Implementation:Datahub project Datahub Datahub Ingest Dry Run
| Property | Value |
|---|---|
| Page Type | Implementation (API Doc) |
| Workflow | Metadata_Ingestion_Pipeline |
| API | CLI datahub ingest run -c recipe.yml --dry-run or run() click command
|
| Source File | metadata-ingestion/src/datahub/cli/ingest_cli.py
|
| Repository | https://github.com/datahub-project/datahub |
| Implements | Principle:Datahub_project_Datahub_Connection_Validation |
| Last Updated | 2026-02-09 17:00 GMT |
Overview
Description
The datahub ingest run command is the primary CLI entry point for executing metadata ingestion pipelines. It supports several validation-oriented flags that allow users to test connectivity and verify configuration without committing metadata to the sink:
--dry-run: Runs the full pipeline (source extraction, transformation, work unit generation) but skips all sink writes. This exercises the entire data flow without persisting any metadata.--test-source-connection: Bypasses the pipeline entirely and invokes the source's dedicated connection test viaConnectionManager.test_source_connection(). Returns a structured connection report.--preview: Limits the number of work units extracted from the source to a configurable count (default 10 via--preview-workunits), enabling rapid feedback on the metadata being produced.

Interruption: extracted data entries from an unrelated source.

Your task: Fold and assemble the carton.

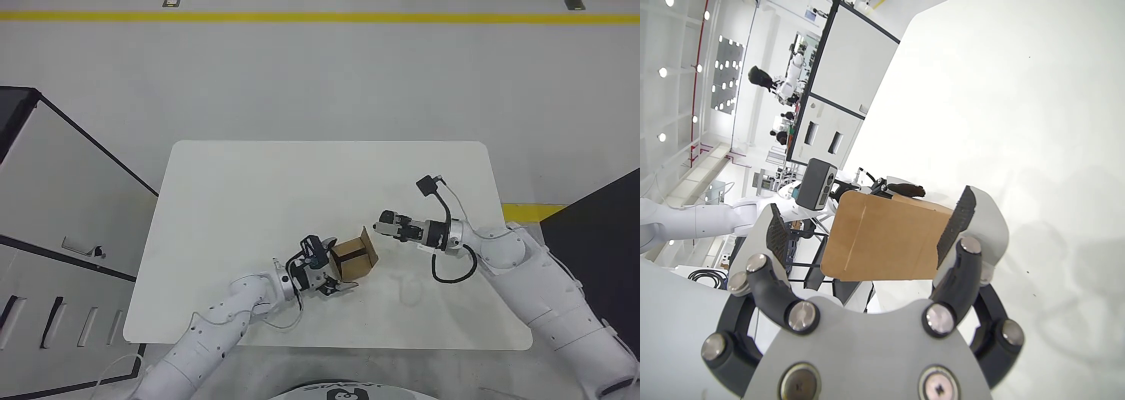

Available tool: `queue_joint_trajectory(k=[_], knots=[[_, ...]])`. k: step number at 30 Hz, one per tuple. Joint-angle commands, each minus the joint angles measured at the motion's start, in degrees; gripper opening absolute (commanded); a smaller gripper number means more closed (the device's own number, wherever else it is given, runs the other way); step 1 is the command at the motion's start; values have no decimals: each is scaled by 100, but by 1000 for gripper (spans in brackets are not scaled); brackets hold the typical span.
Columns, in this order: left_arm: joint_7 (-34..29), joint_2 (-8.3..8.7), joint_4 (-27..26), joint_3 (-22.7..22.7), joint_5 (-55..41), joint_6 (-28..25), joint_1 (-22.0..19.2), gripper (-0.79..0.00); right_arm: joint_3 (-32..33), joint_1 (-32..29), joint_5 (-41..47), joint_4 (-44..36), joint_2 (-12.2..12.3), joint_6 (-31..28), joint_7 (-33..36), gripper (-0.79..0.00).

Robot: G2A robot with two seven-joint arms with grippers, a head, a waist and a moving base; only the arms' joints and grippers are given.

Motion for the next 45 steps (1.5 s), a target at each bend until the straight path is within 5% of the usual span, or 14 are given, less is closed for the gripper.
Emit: queue_joint_trajectory(k=[1, 17, 31, 45], knots=[[42, -11, 49, 32, -10, 4, -29, 0, -4, -39, -72, -60, -9, 69, -104, 0], [218, -44, 213, 140, -37, 21, -122, 0, 38, -154, -264, -232, -26, 296, -205, 0], [218, -44, 213, 140, -37, 21, -122, 0, 113, 170, -177, -785, -24, 2482, 881, 0], [218, -44, 213, 140, -37, 21, -122, 0, 152, 129, -230, -873, -20, 2510, 920, 0]])
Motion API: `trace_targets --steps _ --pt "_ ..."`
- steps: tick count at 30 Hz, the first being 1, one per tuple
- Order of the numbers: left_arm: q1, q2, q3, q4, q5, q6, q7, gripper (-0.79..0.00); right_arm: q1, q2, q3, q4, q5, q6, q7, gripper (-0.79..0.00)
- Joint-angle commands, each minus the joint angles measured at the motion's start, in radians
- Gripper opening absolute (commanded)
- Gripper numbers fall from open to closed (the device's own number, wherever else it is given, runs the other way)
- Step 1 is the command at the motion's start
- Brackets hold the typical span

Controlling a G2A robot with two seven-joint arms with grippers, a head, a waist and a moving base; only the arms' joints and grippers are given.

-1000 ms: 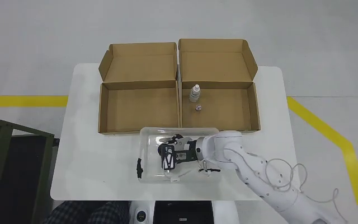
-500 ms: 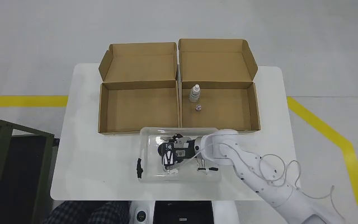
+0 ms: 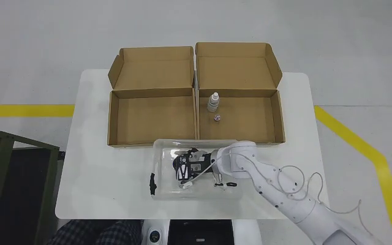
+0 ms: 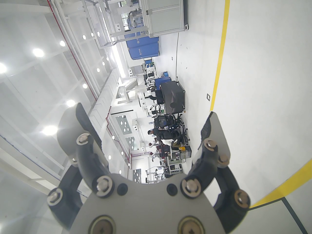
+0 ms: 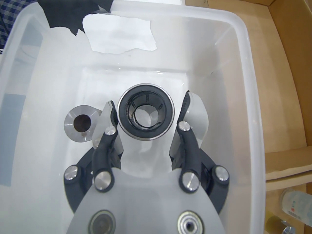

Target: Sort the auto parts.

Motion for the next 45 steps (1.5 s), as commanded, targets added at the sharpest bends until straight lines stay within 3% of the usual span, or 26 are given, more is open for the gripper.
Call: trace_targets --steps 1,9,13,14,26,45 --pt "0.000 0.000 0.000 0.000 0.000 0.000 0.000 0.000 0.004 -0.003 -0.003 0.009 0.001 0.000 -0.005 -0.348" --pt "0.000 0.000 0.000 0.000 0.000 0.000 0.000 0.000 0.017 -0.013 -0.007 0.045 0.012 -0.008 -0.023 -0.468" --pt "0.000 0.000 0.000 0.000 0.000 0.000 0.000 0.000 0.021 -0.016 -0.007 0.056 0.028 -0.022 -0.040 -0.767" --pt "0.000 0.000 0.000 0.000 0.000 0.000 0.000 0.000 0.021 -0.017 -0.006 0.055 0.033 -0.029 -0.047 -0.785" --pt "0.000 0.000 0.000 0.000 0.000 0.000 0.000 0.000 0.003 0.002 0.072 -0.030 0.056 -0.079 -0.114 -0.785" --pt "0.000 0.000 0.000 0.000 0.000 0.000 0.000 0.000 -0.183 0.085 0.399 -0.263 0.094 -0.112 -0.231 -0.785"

The command is implemented as a Click command function decorated with telemetry tracking and upgrade checking. It loads the recipe file, resolves environment variables, and delegates to Pipeline.create() and Pipeline.run() for execution.
Usage
# Full dry run - exercises entire pipeline without writing to sink
datahub ingest run -c recipe.yml --dry-run
# Preview mode - extract only 5 work units, skip sink writes
datahub ingest run -c recipe.yml --dry-run --preview --preview-workunits 5
# Test source connection only - fastest validation
datahub ingest run -c recipe.yml --test-source-connection
# Test connection and write report to file
datahub ingest run -c recipe.yml --test-source-connection --report-to connection_report.json
# Strict warnings mode - treat warnings as errors (non-zero exit code)
datahub ingest run -c recipe.yml --strict-warnings
Code Reference
Source Location
| File | Lines | Description |
|---|---|---|
metadata-ingestion/src/datahub/cli/ingest_cli.py |
L45-258 | run() click command definition with all options and execution logic
|
metadata-ingestion/src/datahub/cli/ingest_cli.py |
L481-495 | _test_source_connection() helper function
|
metadata-ingestion/src/datahub/ingestion/run/connection.py |
— | ConnectionManager.test_source_connection() implementation
|
Signature
@ingest.command()
@click.option("-c", "--config", type=click.Path(dir_okay=False), required=True,
help="Config file in .toml or .yaml format.")
@click.option("-n", "--dry-run", type=bool, is_flag=True, default=False,
help="Perform a dry run of the ingestion, essentially skipping writing to sink.")
@click.option("--preview", type=bool, is_flag=True, default=False,
help="Perform limited ingestion from the source to the sink to get a quick preview.")
@click.option("--preview-workunits", type=int, default=10,
help="The number of workunits to produce for preview.")
@click.option("--strict-warnings/--no-strict-warnings", default=False,
help="If enabled, ingestion runs with warnings will yield a non-zero error code")
@click.option("--test-source-connection", type=bool, is_flag=True, default=False,
help="When set, ingestion will only test the source connection details from the recipe")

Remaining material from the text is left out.